Dean Bailey addresses players during a controversial clash with Richmond in 2009. Photo: Sebastian Costanzo
GRANT Thomas has called for the AFL to open an amnesty on tanking, and believes the league is in danger of becoming an ''orchestrated theatre company'' because of its rulings.
Thomas has appeared to re-open his feud with AFL chief executive Andrew Demetriou, declaring the AFL boss would not want to appear in court to justify claims that Melbourne had tanked in 2009.
The former St Kilda coach suggested late last year he would no longer participate in media debate after stepping down from his role on Channel Nine's Footy Classified.

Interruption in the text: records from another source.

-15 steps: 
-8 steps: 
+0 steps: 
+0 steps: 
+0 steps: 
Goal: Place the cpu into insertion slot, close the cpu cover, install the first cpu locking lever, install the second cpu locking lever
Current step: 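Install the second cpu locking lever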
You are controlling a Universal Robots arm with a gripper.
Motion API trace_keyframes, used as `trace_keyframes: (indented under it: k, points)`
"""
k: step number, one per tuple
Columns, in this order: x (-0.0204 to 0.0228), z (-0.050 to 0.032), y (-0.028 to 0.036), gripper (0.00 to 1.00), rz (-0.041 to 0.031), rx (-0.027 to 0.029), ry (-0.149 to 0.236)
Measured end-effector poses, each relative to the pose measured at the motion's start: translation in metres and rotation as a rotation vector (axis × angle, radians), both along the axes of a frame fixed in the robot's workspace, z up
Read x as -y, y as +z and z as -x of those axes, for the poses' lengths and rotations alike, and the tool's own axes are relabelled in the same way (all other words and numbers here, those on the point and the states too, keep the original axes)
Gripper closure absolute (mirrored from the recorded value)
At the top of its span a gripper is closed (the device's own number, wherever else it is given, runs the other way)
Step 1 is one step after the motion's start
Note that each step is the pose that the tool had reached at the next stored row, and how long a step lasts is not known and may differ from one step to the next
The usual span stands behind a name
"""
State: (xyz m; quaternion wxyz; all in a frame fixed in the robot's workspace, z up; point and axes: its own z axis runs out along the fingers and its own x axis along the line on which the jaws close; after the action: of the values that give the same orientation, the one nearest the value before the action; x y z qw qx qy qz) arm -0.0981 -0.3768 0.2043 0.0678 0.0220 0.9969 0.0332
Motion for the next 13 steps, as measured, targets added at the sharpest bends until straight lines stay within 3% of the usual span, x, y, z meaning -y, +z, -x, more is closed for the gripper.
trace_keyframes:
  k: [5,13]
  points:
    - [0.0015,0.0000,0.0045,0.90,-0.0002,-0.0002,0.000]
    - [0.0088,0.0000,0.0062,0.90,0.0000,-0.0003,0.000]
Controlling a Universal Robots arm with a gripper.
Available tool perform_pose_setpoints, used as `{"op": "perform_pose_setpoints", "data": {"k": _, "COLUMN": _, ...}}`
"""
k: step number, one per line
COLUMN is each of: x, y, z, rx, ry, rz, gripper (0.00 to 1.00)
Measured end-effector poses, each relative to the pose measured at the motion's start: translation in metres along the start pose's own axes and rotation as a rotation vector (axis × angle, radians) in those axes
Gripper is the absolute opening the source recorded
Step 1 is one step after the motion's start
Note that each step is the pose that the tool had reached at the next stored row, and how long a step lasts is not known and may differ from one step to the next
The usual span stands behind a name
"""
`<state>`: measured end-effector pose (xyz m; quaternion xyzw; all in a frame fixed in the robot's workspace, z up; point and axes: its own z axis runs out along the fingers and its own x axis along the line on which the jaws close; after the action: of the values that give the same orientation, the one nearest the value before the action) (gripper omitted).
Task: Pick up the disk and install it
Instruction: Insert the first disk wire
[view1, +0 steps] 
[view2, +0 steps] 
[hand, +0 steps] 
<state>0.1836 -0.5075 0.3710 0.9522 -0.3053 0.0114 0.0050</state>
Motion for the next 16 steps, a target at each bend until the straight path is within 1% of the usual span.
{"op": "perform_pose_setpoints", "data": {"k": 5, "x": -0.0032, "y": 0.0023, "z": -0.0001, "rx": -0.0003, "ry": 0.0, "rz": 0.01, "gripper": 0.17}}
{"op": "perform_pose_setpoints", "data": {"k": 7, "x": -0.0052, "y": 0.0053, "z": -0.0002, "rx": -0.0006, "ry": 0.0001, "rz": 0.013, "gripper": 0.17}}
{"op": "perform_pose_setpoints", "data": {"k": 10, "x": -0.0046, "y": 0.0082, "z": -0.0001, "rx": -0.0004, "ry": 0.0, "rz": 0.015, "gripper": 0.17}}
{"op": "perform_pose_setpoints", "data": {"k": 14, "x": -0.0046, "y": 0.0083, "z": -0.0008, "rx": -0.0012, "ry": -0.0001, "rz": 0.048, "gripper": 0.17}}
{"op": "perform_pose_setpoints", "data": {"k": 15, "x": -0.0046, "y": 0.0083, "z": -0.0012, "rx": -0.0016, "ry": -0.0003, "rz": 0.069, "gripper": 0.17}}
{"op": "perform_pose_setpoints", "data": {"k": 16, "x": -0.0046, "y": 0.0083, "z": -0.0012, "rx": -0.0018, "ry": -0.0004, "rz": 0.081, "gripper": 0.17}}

But Thomas was prompted to turn his focus on the AFL after Fairfax Media revealed details of an 800-page report by league investigators into claims the Demons had worked to lose matches.
The club has until the end of January to respond.
Lawyers for Melbourne argue there is no clear definition of tanking, and believe the club would win any court case if the league confirms charges against former coach Dean Bailey, now an assistant coach at Adelaide, former football manager Chris Connolly and chief executive Cameron Schwab.
The lawyers argue that other clubs should also be targeted.
Thomas told Fairfax Media the AFL would be wise to avoid possible legal action and said priority draft picks in their former guise were no longer needed.
''The AFL should just call an amnesty and say, 'OK, we recognise it's probably past its use-by date, it served a purpose, it then became exploited by teams and clubs, not just one, and given the exploitation and pushing the spirit of the strategy, it probably warrants that we take it off the table and move on','' he said.
''That's all they need to do. They don't need to make this mountain out of a molehill and grandstand.
''I see Andrew Demetriou has said things like, 'If he finds anyone tampering with the game results, they won't have a job in the AFL'. I find that a very interesting comment given the lengths the AFL go to to manipulate results, directly and indirectly.
''If we are not careful we will go from being a competition to a manipulated, orchestrated theatre production. That's what my concern is.
''For them to grandstand now and beat the desk and say, 'If there are any integrity issues we will take them to task', if I was Melbourne I would say, 'Whistle Dixie AFL, we will see you in court'.''
Thomas had earlier tweeted that the AFL would not want to head to court. ''AFL is putting themselves into a corner with tanking saga that will eventually expose their own behavior & test their strategies legally,'' he tweeted. ''Any decent senior counsel would be able to rip the AFL apart in a witness box. Honorable Andy won't want to get in the box - GUARANTEED!''
Thomas said players were determined to win but club officials could affect the outcome of games. He also said the lure of priority picks was to blame for tanking.
Under AFL rules at the time, the Demons received draft picks one and two after two successive seasons of managing no more than 16 premiership points. They used these selections on Tom Scully, now with Greater Western Sydney, and Jack Trengove.
''It's impractical for them [AFL] to level that accusation [tanking] against someone or an organisation when you have a scenario that when you are on four [winning] games and you win another one, you don't get the draft pick,'' Thomas said.
That method of securing priority picks has been abolished. It is now up to the AFL Commission to decide on a case-by-case basis.